Так, переговариваясь, дошли мы до самого солнца, выросшего в высокую золотую гору. Ничего не боясь, шагнули мы прямо в солнце, в самый его мякиш, и воздух стал вокруг ароматным, сияющим, как в нашем саду в пору цветения. Куда ни глянь, все вокруг сияет, и хотя я иду в середине самого солнца, однако меня не жжет, а только тепло и светло мне и очень легко итти. Не останавливаясь, прошли мы сквозь солнце и вышли по ту сторону его!
Перед нами открылась беспредельная золотая равнина. Такой красоты, такого простора я еще никогда не видел! Словно вечное лето там, вечный мир между людьми — благоустроенно, торжественно как-то вокруг, светозарно… Слева и справа блестят асфальтовые дороги, в неоглядных золотых степях полевые таборы белеют, окутанные зелеными садами; комбайны будто сами плывут в высоких, как камыш, хлебах, — комбайнеров на них не видно.
— Что за чудо, — говорю, — Оришка… Где в них комбайнер сидит?.
— Микита, разве ты не здешний? — пожимает Оришка плечами. — Эти машины по радио управляются.
Ах, вот оно что!
Идем дальше. Начались необъятные зеленые пастбища. Отары тучами плывут — тысячи тонкорунных асканийских мериносов.
— Погоди, — кричу Оришке, — разве ты не узнаешь? Это ж наша Таврия!
Может, и овец тут радио пасет? Нет, чабан все-таки есть, маячит в белом костюме, ровно дачник. Подхожу ближе — и кого я вижу? Богдан, мой средненький, забойщик из Краснознаменного!
— Ты, — говорю, — Богдан, уже овец пасешь?

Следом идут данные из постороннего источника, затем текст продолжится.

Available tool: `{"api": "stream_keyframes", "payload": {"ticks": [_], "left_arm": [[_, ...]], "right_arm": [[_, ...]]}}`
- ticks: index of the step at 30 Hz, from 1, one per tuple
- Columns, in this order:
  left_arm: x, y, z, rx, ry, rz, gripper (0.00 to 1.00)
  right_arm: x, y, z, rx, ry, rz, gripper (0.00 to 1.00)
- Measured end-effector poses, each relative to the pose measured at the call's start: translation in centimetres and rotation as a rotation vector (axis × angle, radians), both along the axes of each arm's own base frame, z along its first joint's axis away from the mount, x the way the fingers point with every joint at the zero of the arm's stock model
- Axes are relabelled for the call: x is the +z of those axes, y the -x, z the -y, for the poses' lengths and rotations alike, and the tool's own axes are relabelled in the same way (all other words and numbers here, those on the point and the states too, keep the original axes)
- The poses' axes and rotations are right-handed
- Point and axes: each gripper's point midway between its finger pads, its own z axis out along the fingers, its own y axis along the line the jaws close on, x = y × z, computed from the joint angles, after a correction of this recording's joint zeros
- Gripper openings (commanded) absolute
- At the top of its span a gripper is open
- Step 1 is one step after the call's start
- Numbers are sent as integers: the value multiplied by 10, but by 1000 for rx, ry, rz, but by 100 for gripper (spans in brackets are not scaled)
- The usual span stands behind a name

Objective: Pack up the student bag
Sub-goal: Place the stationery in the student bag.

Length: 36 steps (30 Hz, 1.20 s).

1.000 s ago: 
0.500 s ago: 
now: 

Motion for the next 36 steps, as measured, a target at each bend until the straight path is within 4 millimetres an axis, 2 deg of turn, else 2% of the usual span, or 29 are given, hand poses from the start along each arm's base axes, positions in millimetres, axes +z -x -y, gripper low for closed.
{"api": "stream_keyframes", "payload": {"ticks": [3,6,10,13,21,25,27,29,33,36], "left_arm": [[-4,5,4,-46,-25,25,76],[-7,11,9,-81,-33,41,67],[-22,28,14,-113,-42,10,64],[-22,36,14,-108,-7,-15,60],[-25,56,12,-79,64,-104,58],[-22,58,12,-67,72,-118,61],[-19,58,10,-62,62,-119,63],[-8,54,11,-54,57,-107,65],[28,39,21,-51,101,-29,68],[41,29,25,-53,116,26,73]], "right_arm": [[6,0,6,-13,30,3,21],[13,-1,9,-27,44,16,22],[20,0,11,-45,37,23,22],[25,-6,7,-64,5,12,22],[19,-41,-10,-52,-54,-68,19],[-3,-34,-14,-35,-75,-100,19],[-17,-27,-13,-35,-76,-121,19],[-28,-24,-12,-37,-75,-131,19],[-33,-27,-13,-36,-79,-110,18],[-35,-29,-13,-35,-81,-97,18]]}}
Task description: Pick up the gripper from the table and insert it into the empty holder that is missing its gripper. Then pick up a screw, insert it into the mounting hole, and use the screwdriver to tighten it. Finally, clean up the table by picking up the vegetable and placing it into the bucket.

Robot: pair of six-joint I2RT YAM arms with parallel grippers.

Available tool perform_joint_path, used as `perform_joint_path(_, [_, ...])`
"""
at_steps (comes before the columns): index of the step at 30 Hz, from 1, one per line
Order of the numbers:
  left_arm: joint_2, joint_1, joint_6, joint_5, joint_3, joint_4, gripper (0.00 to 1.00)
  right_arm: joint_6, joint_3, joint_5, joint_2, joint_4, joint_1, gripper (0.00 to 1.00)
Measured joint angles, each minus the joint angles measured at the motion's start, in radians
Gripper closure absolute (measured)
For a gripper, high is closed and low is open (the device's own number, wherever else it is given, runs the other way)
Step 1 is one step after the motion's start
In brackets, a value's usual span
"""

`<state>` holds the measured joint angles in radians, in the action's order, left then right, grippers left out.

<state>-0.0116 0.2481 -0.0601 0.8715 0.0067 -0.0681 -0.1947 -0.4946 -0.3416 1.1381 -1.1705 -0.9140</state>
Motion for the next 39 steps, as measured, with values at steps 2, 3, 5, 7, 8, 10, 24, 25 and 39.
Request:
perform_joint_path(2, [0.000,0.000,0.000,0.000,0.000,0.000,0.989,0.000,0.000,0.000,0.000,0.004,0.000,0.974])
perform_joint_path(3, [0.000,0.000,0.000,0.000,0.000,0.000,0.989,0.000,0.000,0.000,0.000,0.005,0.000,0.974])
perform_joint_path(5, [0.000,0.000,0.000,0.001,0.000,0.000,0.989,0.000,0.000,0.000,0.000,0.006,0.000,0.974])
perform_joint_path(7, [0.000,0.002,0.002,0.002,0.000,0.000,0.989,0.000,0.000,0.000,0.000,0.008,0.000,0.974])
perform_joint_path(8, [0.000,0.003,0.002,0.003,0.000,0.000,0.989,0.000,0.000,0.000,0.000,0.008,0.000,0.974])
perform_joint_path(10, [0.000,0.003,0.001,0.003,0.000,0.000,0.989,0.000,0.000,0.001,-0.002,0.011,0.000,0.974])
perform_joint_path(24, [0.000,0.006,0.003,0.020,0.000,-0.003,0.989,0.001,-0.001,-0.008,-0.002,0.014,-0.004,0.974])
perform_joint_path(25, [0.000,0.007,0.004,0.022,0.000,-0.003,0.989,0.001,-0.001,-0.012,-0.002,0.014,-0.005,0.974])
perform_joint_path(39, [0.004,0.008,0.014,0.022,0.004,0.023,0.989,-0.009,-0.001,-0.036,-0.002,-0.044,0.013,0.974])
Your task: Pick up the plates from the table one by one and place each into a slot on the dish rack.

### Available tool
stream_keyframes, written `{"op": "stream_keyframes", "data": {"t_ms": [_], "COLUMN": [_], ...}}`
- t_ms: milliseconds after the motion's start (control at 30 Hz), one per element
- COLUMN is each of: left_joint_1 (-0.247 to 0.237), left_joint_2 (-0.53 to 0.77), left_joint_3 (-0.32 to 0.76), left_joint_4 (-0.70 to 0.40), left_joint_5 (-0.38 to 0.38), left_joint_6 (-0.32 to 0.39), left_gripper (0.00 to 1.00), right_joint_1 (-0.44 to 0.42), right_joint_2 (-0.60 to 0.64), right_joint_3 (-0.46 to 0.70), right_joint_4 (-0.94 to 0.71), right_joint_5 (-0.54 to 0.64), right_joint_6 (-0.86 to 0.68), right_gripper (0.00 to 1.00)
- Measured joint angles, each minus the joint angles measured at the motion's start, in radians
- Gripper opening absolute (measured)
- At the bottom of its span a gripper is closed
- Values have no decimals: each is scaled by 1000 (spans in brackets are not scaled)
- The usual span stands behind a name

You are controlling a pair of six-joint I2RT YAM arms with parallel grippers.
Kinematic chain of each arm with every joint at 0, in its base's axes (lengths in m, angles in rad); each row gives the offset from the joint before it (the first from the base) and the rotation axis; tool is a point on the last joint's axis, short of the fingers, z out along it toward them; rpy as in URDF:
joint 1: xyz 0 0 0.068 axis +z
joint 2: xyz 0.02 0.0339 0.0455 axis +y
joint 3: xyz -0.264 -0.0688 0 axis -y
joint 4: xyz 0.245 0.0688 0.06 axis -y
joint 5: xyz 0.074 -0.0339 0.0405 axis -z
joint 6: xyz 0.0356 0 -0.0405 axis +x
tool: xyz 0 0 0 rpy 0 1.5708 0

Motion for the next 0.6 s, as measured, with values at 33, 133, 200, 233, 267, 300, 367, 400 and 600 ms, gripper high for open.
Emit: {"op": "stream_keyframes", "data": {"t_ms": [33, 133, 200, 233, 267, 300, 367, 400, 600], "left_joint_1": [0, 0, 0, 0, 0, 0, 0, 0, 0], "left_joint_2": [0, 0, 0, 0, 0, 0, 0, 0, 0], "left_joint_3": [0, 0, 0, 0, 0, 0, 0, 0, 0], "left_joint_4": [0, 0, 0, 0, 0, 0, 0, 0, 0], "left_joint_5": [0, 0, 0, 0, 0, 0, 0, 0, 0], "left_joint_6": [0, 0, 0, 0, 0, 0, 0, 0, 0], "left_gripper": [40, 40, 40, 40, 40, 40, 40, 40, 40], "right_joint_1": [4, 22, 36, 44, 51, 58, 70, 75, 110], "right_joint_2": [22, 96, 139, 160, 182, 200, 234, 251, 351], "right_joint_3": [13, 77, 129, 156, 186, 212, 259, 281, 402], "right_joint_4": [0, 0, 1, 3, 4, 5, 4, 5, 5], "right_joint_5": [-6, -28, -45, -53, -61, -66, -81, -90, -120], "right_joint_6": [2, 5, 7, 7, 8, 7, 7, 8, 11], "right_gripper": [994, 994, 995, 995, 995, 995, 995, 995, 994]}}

— Моя, — говорит, — очередь.
— Очередь! А кто же марганец долбит?
— Как кто? — удивляется сын. — Сегодня там товарищ Мелешко, Логвин Потапович. По графику как раз ему выпало спускаться в шахту.
Странные, но какие справедливые порядки!
Расспрашиваю Богдана, где он спасается со своими белоснежными рамбулье, когда, к примеру, налетает черная буря.
— Какая черная буря? — удивляется сын. — Мы о такой и не слыхали.
— Ты брось, — говорю, — свои шутки, Богдан. Смотри, как загордился! Мало ли ты сам их пережил, черных бурь? Когда тысячи тонн распыленного грунта взметаются вместе с посевами в воздух, заслоняя солнце; когда сухой буран сбивает человека с ног, заносит песком молодые посадки до самой кроны; когда в наших южных городах весь день не выключают электричество, потому что от черной метели темнеет на улицах и в учреждениях… Забыл, что ли?